=== YOUR OBJECTIVE ===
Print the data that follows exactly as it stands, from its first line through the line containing "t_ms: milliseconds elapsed", and stop there.
BEGIN
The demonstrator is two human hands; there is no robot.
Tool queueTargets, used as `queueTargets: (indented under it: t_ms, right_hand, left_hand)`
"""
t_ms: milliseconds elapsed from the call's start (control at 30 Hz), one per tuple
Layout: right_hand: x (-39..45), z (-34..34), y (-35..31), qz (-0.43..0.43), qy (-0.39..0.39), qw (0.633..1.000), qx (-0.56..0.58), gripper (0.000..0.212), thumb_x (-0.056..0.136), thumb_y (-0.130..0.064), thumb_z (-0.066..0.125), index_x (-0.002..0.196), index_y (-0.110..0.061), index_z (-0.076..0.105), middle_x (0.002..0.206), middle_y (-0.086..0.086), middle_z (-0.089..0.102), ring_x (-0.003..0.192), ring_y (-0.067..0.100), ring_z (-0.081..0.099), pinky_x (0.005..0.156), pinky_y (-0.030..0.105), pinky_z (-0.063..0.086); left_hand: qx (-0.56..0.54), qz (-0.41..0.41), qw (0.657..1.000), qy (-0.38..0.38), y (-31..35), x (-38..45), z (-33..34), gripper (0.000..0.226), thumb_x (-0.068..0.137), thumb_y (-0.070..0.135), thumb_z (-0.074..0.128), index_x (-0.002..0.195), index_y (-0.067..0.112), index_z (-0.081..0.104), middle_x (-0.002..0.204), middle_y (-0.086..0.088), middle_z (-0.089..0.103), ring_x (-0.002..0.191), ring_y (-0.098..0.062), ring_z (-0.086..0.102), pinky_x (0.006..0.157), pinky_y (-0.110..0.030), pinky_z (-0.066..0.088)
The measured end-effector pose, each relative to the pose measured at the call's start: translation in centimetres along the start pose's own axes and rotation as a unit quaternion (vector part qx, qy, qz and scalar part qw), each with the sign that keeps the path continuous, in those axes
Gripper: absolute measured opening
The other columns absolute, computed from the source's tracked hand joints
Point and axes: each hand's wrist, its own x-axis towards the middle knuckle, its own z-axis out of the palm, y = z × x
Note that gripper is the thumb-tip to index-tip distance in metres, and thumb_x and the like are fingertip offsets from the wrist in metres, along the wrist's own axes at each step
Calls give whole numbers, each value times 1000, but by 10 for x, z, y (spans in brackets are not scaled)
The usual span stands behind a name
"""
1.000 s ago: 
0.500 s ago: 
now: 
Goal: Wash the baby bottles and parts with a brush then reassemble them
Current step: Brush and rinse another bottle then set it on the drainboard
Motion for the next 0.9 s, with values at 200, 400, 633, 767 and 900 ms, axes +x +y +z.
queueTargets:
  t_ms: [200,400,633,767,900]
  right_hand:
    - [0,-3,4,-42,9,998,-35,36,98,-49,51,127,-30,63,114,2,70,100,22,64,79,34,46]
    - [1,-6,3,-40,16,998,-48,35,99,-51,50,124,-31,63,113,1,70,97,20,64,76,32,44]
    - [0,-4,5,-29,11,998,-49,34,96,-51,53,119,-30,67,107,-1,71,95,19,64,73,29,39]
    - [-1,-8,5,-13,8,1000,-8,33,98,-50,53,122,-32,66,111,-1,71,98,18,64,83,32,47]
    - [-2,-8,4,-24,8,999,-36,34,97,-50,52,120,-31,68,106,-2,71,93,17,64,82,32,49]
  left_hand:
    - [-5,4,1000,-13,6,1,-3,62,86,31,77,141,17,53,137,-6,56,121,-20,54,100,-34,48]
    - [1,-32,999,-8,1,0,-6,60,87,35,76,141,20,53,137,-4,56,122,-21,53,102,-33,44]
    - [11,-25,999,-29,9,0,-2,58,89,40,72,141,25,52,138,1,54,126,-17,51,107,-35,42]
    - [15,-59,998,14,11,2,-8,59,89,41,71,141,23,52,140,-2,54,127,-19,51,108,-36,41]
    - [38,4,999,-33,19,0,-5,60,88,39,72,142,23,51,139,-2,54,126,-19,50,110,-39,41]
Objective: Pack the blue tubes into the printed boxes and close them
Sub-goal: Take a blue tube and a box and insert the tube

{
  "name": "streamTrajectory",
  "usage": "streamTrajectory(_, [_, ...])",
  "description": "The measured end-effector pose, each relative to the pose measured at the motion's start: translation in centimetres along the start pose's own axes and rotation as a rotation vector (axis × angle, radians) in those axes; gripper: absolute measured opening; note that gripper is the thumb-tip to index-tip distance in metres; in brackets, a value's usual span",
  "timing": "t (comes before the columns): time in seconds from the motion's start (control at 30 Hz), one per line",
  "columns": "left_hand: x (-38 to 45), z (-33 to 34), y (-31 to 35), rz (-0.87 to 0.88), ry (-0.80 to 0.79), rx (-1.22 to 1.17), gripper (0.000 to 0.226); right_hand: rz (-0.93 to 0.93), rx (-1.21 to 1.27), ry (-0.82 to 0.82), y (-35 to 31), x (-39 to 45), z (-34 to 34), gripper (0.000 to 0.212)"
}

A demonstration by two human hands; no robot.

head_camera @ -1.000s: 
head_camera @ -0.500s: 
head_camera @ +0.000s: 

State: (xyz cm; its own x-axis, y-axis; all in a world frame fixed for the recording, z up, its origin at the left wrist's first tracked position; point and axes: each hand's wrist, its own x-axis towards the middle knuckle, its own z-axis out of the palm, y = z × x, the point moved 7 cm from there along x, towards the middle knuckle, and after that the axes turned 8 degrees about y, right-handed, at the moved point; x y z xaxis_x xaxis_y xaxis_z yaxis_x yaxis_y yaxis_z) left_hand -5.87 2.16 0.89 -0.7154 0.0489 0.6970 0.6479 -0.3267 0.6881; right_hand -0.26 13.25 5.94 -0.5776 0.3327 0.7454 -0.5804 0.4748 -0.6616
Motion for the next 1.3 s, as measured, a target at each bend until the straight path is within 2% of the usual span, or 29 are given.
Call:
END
=== EXERCISE OUTPUT ===
The demonstrator is two human hands; there is no robot.
Tool queueTargets, used as `queueTargets: (indented under it: t_ms, right_hand, left_hand)`
"""
t_ms: milliseconds elapsed from the call's start (control at 30 Hz), one per tuple

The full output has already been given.